The Sea Trials - Volvo D4 300-hp diesel sterndrive


Volvo D4 300-hp diesel sterndrive

The diesel sterndrive is the way to go if you’re looking for the ultimate in range (more than 300 nautical miles at cruise with a 10 percent reserve, and that’s with a mere 100-gallon fuel capacity), economy and responsive handling, both dockside and at speed. The inboard and waterjet just can’t compete with the Volvo Duoprop’s efficiency, acceleration and directional control.

This boat readily backs downwind at idle in either direction, turns in about two boat lengths at high speed, and accelerates strongly. The power steering allowed fingertip control, and it was very responsive at just three-and-a-third turns from lock-to-lock. The only annoying thing was the distinct clunk when shifting into gear.


If range is your first priority, then the diesel sterndrive is the best pick, at least at high cruise speeds, since the diesel inboard offers better economy at speeds up to 20 knots. At 7 knots, the diesel inboard gets a whopping 6.5 nautical miles per gallon compared to 5.3 nmpg for the diesel I/O and 2.6 nmpg for the gas I/O and the diesel waterjet. At 20 knots, the diesel inboard still gets the best economy, while at 25 knots and above, the diesel sterndrive gets the nod, with the sterndrive’s lower drag (compared to the inboard) coming into play. The waterjet doesn’t compete efficiency-wise with either of the other diesels, though it beats the gas I/O hands down the faster you go above 23 knots.

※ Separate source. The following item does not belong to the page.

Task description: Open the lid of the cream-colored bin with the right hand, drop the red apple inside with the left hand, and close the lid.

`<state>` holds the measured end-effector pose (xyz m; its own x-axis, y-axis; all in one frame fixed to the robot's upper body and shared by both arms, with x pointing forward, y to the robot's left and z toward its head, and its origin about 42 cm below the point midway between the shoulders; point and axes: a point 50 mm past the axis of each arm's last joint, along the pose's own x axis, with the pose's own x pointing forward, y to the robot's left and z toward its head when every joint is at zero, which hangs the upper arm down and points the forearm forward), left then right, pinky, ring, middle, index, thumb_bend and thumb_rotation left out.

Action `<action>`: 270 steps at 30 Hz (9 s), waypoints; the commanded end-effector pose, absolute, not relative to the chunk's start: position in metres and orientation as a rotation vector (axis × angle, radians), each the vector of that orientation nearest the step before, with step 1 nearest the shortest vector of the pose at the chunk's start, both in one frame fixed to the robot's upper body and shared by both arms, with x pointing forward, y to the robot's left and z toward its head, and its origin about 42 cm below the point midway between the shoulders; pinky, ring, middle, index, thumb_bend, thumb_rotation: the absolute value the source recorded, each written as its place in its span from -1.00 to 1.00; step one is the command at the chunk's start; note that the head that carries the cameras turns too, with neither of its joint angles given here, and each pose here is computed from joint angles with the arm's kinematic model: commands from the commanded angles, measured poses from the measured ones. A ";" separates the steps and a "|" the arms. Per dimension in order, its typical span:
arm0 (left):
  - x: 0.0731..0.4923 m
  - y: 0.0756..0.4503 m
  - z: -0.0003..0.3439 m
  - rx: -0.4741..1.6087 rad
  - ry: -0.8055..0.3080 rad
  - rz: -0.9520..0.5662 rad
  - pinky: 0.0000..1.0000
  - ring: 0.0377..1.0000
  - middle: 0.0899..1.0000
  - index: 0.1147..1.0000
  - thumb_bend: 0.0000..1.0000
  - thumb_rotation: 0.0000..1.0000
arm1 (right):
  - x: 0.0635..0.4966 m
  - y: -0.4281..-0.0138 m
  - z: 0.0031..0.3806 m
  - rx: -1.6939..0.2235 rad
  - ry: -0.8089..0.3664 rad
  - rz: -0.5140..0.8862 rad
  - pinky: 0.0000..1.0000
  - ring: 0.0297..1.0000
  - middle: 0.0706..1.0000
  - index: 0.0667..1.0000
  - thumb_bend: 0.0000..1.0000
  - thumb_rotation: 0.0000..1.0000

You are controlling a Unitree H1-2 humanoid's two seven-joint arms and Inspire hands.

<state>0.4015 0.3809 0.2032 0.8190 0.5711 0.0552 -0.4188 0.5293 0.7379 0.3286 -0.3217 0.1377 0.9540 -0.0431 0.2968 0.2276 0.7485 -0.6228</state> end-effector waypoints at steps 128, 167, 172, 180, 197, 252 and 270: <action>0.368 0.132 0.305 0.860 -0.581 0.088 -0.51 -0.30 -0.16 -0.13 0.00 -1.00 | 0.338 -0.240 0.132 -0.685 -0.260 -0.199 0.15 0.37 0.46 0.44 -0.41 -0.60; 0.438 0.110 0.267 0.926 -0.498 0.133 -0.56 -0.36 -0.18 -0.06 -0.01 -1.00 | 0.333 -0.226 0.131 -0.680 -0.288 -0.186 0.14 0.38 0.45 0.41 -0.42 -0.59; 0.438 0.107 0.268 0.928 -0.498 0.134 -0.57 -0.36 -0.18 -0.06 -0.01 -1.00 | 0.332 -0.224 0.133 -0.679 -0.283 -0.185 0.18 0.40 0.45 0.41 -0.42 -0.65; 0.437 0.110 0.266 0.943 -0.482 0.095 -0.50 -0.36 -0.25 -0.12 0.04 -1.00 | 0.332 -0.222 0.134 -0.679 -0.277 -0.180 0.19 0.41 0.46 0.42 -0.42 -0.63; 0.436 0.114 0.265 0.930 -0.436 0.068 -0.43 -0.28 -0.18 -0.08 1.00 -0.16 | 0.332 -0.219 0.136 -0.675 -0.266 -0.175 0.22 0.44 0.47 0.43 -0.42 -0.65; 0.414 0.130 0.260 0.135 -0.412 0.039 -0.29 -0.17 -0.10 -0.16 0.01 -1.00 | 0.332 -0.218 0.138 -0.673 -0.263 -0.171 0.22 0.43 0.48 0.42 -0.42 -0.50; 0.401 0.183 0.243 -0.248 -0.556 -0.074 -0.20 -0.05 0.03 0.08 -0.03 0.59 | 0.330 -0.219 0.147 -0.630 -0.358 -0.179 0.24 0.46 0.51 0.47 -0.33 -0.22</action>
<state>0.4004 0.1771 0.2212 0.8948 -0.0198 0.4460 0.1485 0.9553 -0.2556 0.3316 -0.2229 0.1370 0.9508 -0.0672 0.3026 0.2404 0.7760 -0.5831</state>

Another thing to love about the diesel sterndrive is the electronic controls; they work so smoothly and easily that you have to be careful at first if you’re used to mechanical controls. Neutral detent is just firm and noticeable enough to get your attention, and during our divisional tactics maneuvering, with the four boats in close formation, these controls were a real pleasure to operate.

Unlike the diesel inboard, the sterndrive’s rpm dropped from 3,000 to 2,500 rpm in a hard turn. A full turn to port and starboard took essentially the same time: 10.3 seconds. That’s fast, in case you haven’t tried this at 25 to 30 knots, and a little more than half the time it took the inboard. Unlike the D4 inboard, the D4 sterndrive started to accelerate hard right from 1,200 rpm, taking off like the DeLorean in the film “Back to the Future.” Acceleration to plane was 5.7 seconds, 3 seconds faster than the inboard, and time to 20 knots was 7.3 seconds, almost 4 seconds faster than the inboard with the same engine.

The smaller-diameter sterndrive props have less inertia (like a smaller flywheel) for the diesel to overcome when spinning up, which, as Willard points out, is part of the reason for the stronger acceleration. And the props are more efficient, taking the twist out of the discharge race and directing all of the thrust aft rather than in a spiral.

Both Volvo D4 common-rail diesels ran essentially smoke-free, including when starting up cold at the dock and upon hard acceleration out on the water. They also are remarkably smooth vibration-wise, with sequential common-rail fuel injection and excellent mounts taking the credit.